I write this at a moment when No Labels has just released a policy document that -- it kills me to say this -- is not laughable or easily dismissed. I'm not saying that I agree with it. But it's easy to imagine swing voters nodding in agreement.
The document is equal parts reasonableness, neoliberal boilerplate, and GOP-donor-friendly deficit hawkery. (Obviously, there's quite a bit of overlap in the last two categories.) To moderate voters, much of this will be appealing:
On the issue of abortion, No Labels avoids taking a stand on what point in a pregnancy abortion should be allowed, but rather argues that the issue needs to be reframed with “empathy and respect” to reflect the mixed results of public polling.
“Most American do not support a total ban on abortion and most Americans do not support unlimited access to abortion at the later stages of pregnancy,” the document reads....
The group seeks a similar middle ground on transgender debates. The group argues that most Americans support laws that protect transgender people from discrimination, while they also “don’t want sexuality and gender issues taught to young children in elementary schools and do want fairness in women’s sports.”

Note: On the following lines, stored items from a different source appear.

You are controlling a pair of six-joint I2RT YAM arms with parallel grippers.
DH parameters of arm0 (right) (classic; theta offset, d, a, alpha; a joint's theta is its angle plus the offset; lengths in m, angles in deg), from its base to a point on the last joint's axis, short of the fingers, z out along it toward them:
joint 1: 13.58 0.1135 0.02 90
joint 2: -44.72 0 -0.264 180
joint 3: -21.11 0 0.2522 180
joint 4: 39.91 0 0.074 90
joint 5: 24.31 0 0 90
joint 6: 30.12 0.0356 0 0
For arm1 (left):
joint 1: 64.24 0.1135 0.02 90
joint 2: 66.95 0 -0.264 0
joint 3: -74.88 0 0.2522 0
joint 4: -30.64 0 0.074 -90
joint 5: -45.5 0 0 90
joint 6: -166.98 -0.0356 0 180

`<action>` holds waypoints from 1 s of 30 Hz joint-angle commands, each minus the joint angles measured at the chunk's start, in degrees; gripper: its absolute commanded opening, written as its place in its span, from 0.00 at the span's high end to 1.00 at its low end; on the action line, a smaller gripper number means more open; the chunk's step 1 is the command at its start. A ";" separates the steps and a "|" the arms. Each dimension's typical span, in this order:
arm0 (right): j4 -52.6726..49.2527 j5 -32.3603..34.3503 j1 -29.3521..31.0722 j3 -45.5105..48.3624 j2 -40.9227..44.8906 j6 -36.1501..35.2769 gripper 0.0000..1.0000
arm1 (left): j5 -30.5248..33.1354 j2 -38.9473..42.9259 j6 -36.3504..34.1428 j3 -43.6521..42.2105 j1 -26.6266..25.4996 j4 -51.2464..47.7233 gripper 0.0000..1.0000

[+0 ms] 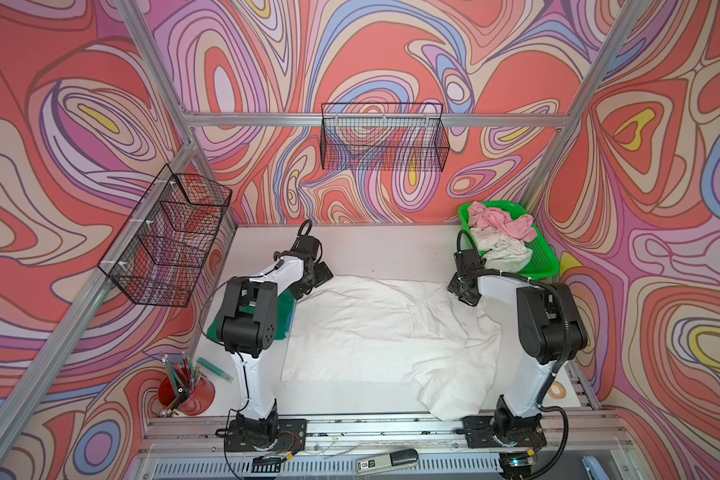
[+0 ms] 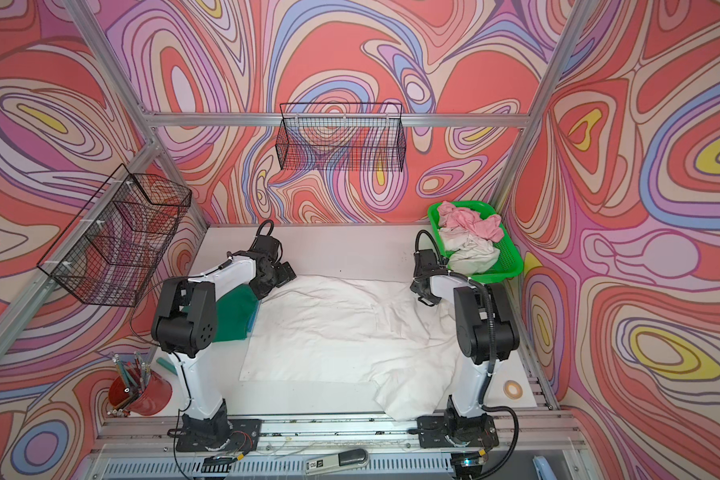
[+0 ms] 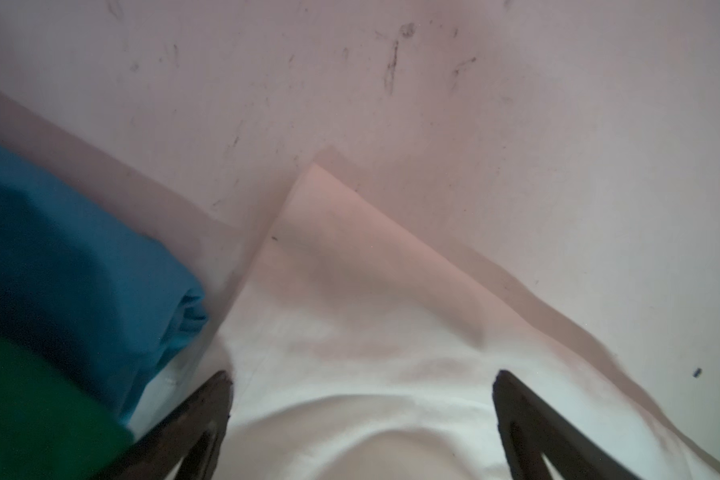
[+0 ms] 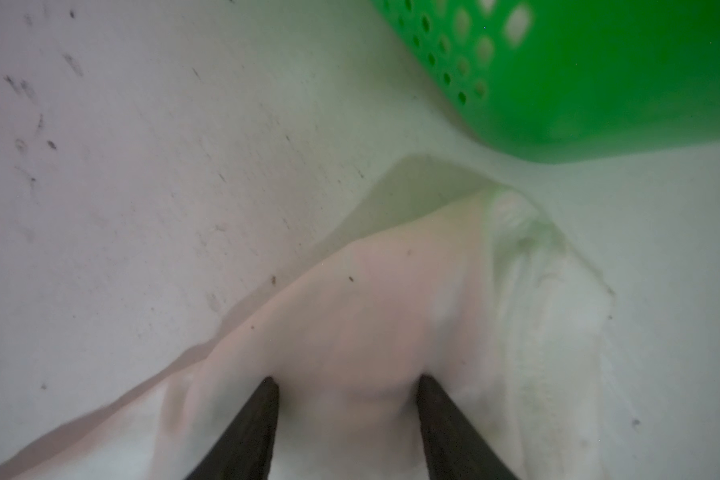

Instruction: Fold and stack the t-shirts

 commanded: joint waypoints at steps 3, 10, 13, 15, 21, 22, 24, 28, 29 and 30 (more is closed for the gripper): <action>1.74 -0.59 -0.28 -0.04 -2.77 0.25 0.42 | 4.06 -2.85 1.96 1.02 0.04 -2.16 0.00; 2.92 -1.18 -1.69 2.51 0.63 0.80 0.40 | 6.84 -2.97 2.01 0.09 0.04 -2.59 0.00; 2.86 -1.33 -2.03 3.65 3.26 0.13 0.39 | 7.49 -2.91 2.62 -0.26 0.13 -3.13 0.00; 4.79 -2.49 -2.00 5.54 6.28 -0.06 0.38 | 7.88 -2.62 3.04 -0.66 0.13 -3.12 0.00; 6.72 -6.72 -1.99 7.74 8.86 3.41 0.41 | 9.28 -2.35 3.81 -1.69 0.48 -3.56 0.00; 6.47 -6.31 -2.01 7.57 7.96 3.87 0.41 | 9.41 -2.48 3.93 -1.63 0.48 -3.80 0.00; 4.40 -3.13 -2.00 6.14 7.02 4.12 0.41 | 9.57 -2.69 3.86 -1.85 0.48 -3.83 0.00; 3.11 -1.03 -3.25 5.51 3.09 5.03 0.42 | 9.59 -3.04 3.77 -1.59 0.57 -4.08 0.00; 2.27 -0.76 -3.48 5.03 2.12 5.28 0.42 | 9.47 -3.14 3.81 -1.43 0.73 -4.08 0.00; 1.56 -0.14 -3.68 4.63 1.41 5.49 0.42 | 9.27 -3.27 3.93 -1.33 0.82 -4.03 0.00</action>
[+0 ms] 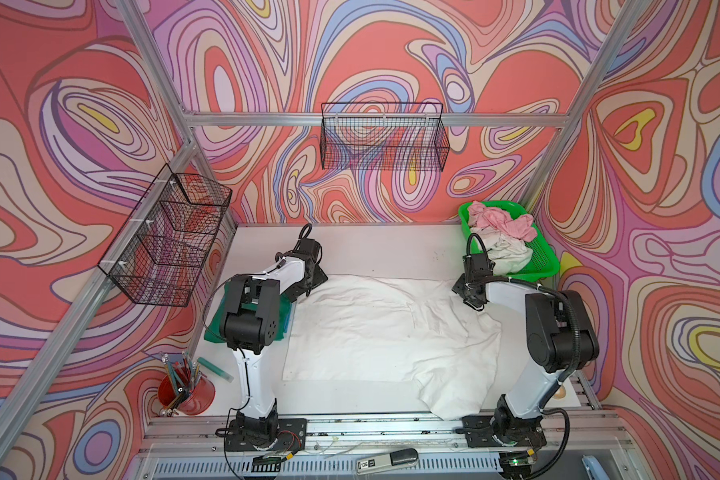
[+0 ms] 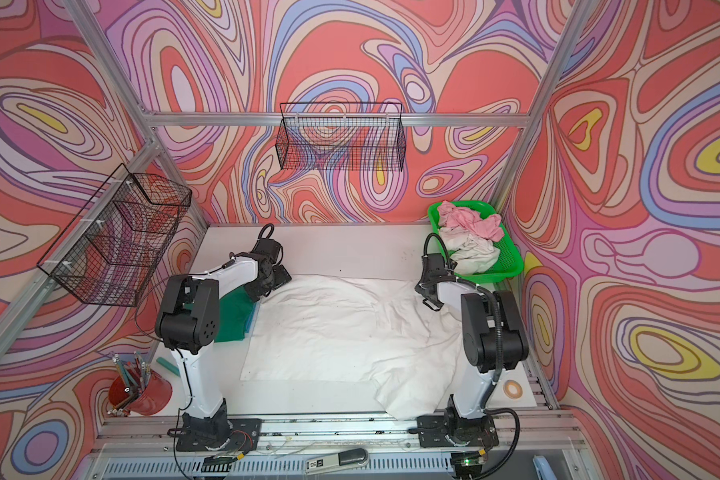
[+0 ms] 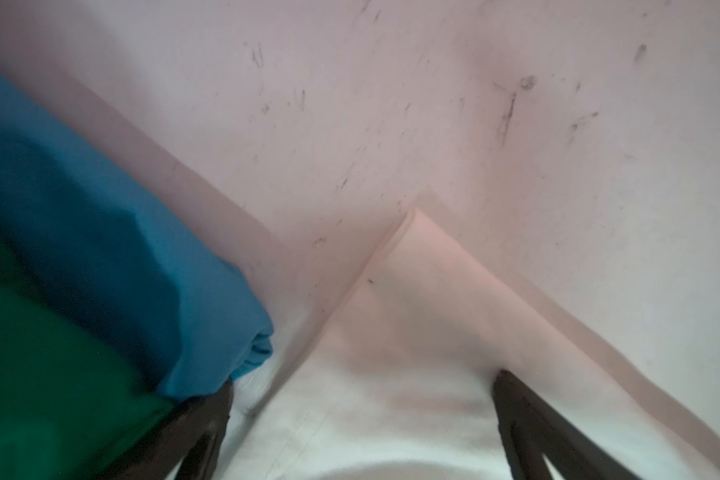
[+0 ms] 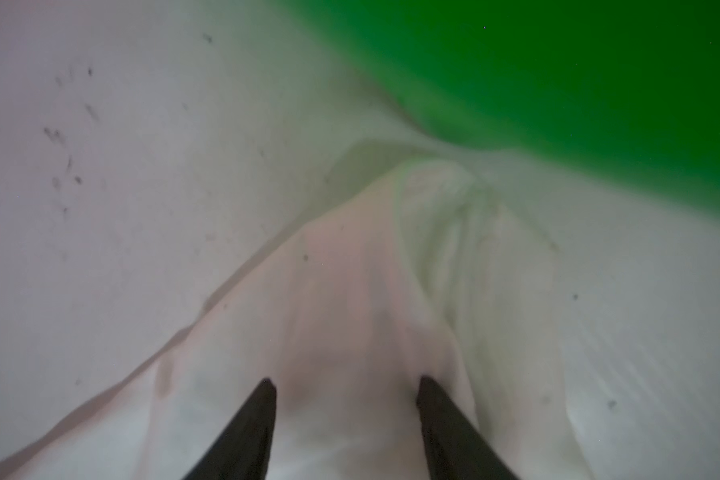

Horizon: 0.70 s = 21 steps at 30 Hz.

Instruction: Fold and stack the t-shirts

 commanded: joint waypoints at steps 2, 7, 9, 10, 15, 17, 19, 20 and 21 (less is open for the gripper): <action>-3.92 2.62 -1.53 -1.17 -3.39 2.77 0.42 | 0.23 -2.35 1.35 -0.51 1.19 -3.29 0.00; -2.60 1.58 -1.98 -1.10 -3.78 1.96 0.42 | -0.75 -3.70 0.63 1.53 1.99 -3.89 0.00; -1.16 -0.20 -2.09 -0.90 -3.48 1.29 0.42 | -0.92 -4.13 0.55 2.13 2.17 -4.06 0.00; 0.28 -2.03 -2.03 -0.54 -3.19 0.69 0.42 | -0.92 -4.20 0.46 2.23 2.19 -3.89 0.00; 1.06 -7.10 -2.02 -1.97 -3.21 -1.05 0.41 | -1.38 -3.76 1.15 2.44 2.31 -4.17 0.00; 0.25 -5.94 -1.93 -1.67 -0.43 -0.92 0.42 | -3.07 -1.90 2.01 2.07 2.32 -3.50 0.00; 0.11 -4.44 -1.77 -0.70 4.03 -0.71 0.41 | -4.55 1.51 2.98 0.18 2.29 -1.16 0.00; -0.34 -3.85 -1.71 -0.61 5.54 -0.56 0.41 | -4.86 2.90 3.16 -0.57 2.26 -0.33 0.00; -0.86 -3.71 -1.73 -0.52 6.97 -0.47 0.41 | -5.05 4.47 3.34 -1.08 2.27 0.29 0.00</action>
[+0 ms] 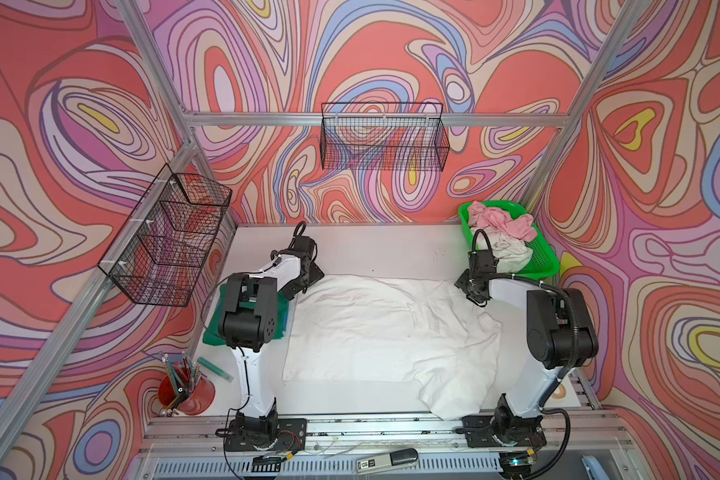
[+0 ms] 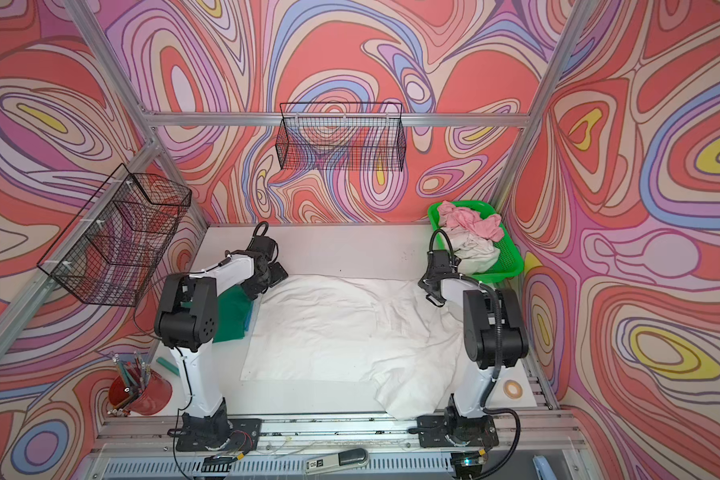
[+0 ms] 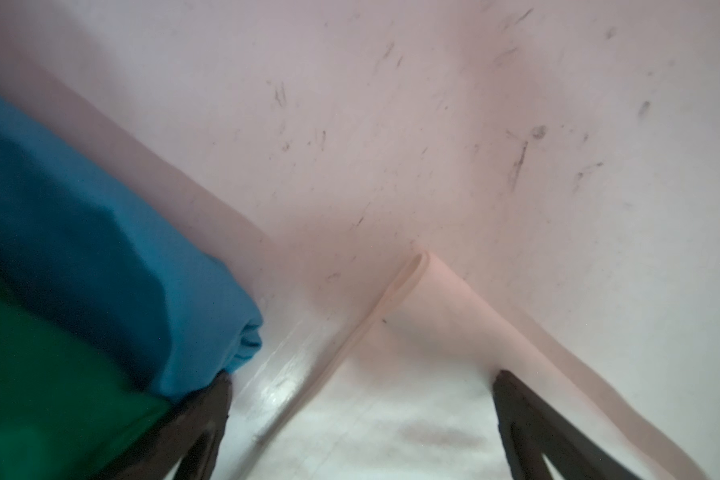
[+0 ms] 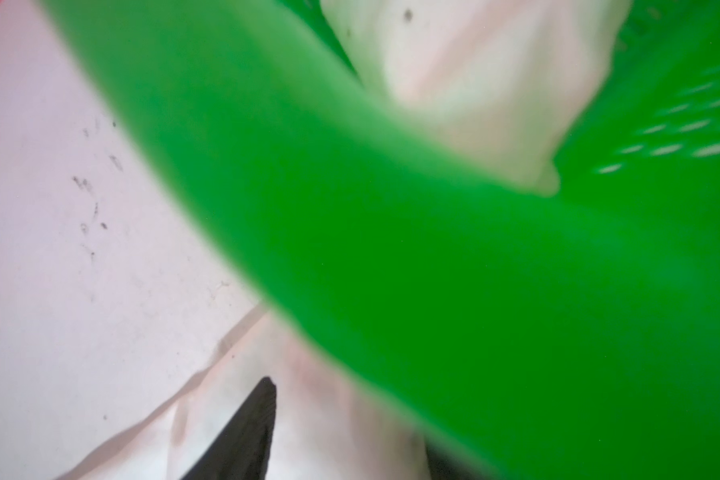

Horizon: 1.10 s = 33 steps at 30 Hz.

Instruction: Fold and stack the t-shirts

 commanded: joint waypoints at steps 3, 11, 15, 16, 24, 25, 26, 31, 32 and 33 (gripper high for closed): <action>-4.20 1.74 0.88 0.07 7.59 0.71 0.41 | -3.15 7.71 2.86 -3.01 0.17 1.13 0.00; -2.88 -0.98 4.32 3.21 11.02 3.07 0.41 | -4.27 10.30 4.74 -4.47 -3.28 3.70 0.00; -1.46 -4.98 6.48 3.30 8.35 3.42 0.42 | -5.09 6.51 5.24 -2.16 -5.11 2.71 0.01; -1.32 -5.20 6.90 3.51 7.67 3.81 0.42 | -5.09 5.77 5.21 -1.73 -5.58 2.87 0.01; -0.83 -5.06 7.16 5.06 2.85 4.52 0.44 | -4.68 -0.62 5.76 0.78 -6.74 0.85 0.01; -1.06 -4.57 7.10 4.98 2.31 4.38 0.44 | -4.48 -1.18 5.76 0.79 -6.77 0.79 0.01; -1.41 -3.88 7.10 4.73 1.73 4.10 0.44 | -4.19 -1.88 5.74 0.99 -6.72 0.50 0.01; -1.70 -2.05 6.76 3.38 -1.95 2.89 0.43 | -2.27 -5.12 5.08 3.67 -6.41 -1.81 0.00; -1.78 -2.05 6.51 2.76 -2.82 2.55 0.43 | -2.26 -5.93 4.90 4.37 -6.18 -2.23 0.00; -1.57 -2.06 6.39 2.13 -3.46 2.03 0.43 | -2.24 -6.78 4.73 5.08 -6.00 -2.57 0.00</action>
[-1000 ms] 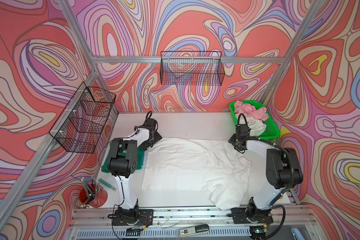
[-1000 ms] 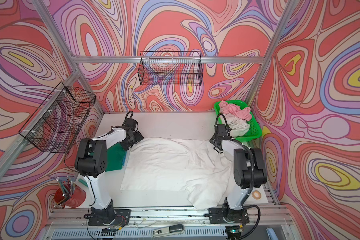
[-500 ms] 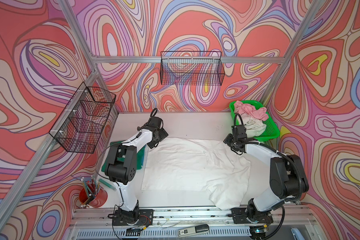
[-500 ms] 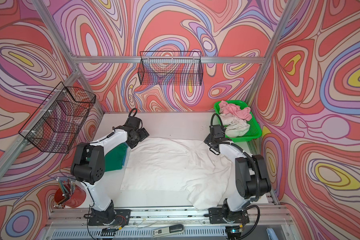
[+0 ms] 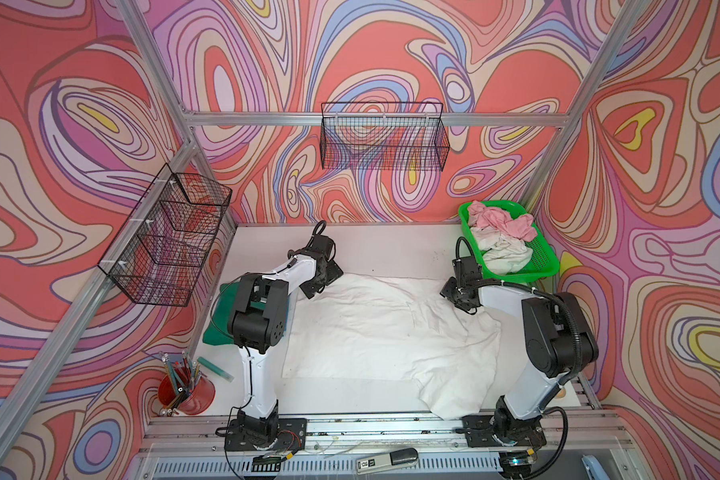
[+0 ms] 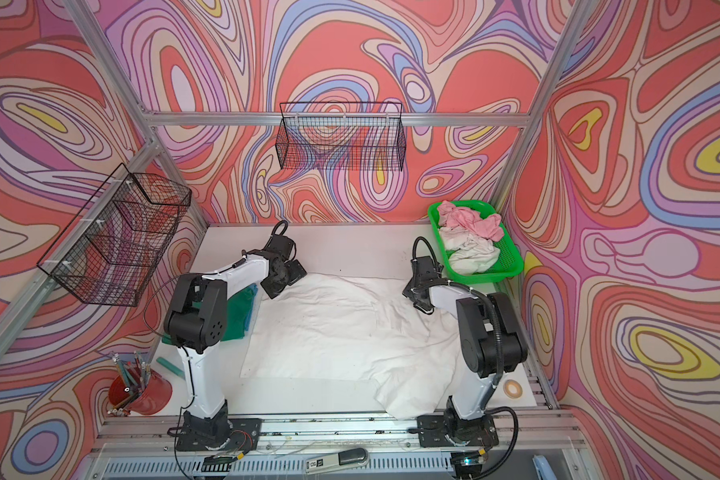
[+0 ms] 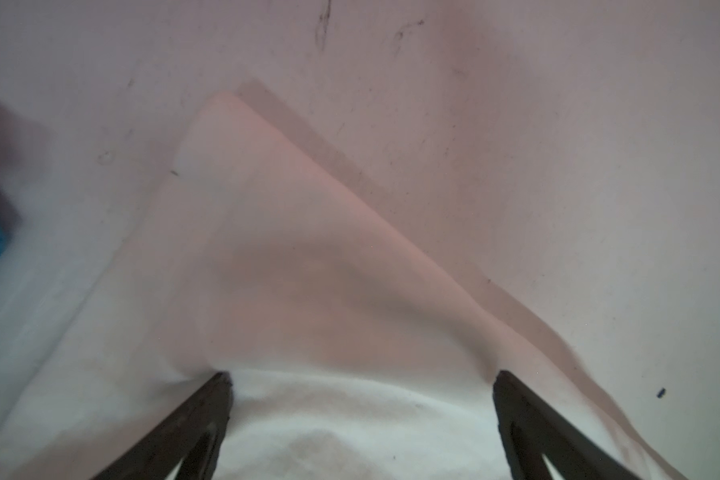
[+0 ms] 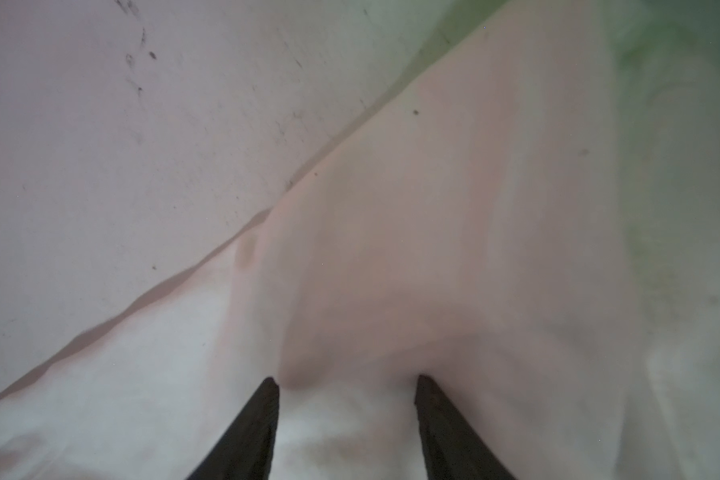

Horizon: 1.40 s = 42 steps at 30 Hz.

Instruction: Fold and stack the t-shirts

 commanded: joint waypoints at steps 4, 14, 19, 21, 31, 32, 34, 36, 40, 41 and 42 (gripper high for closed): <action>0.05 1.45 -1.02 -2.90 -5.81 -2.46 0.42 | 2.34 -6.35 -0.17 2.89 2.35 -4.58 0.00; 0.83 -2.42 -1.12 -12.77 -14.56 -4.91 0.40 | 1.54 -12.23 -2.78 12.35 5.03 -7.34 0.00; 0.01 -4.50 -1.04 -16.79 -14.91 -6.10 0.37 | 0.36 -13.25 -3.95 18.64 5.42 -9.72 0.00; -3.11 -4.60 -1.00 -19.47 -13.67 -6.73 0.36 | -1.01 -11.67 -3.87 20.24 5.73 -10.82 0.00; -14.72 -0.33 -0.14 -7.19 12.04 -6.61 0.22 | -5.14 16.52 3.57 2.92 6.04 -11.89 0.00; -15.68 0.08 0.17 -4.68 15.16 -6.35 0.22 | -5.77 20.34 4.38 -1.11 6.17 -11.54 0.00; -17.28 0.14 1.15 0.19 21.19 -6.07 0.19 | -5.51 27.13 6.17 -8.16 6.32 -12.25 0.00; -19.64 0.69 2.66 3.90 26.71 -5.39 0.17 | -5.76 33.60 7.74 -15.78 6.39 -12.93 0.00; -24.98 2.35 7.28 9.58 35.88 -2.85 0.14 | -5.63 46.26 11.49 -30.64 7.75 -14.60 0.00; -26.21 2.30 7.89 10.67 37.66 -2.29 0.14 | -5.33 49.37 11.89 -33.77 8.33 -15.08 0.00; -27.40 2.29 8.25 11.49 39.00 -1.82 0.14 | -4.93 52.03 12.19 -36.13 8.72 -15.65 0.00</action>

We should create a path to citizenship for Dreamers ... but we should also stop letting so many undocumented immigrants stay in the country. We should improve math and reading scores and make sure no child goes hungry ... oh, and charter schools are awesome. We should have universal background checks and not allow gun purchases by those under 21 ... but we need to respect an individual right to own firearms.
This will all seem reasonable to many voters, but probably not many Republican voters. For them, absolutism on guns, immigration, abortion, and trans people, to name just four issues, is an ingrained part of personal identity. By contrast, moderate Democratic voters (and voters who lean Democratic when the Republican opponent is Trump) aren't really invested in liberal ideas. So, yes, the No Labels candidate will absolutely appeal to more 2020 Biden voters than 2020 Trump voters.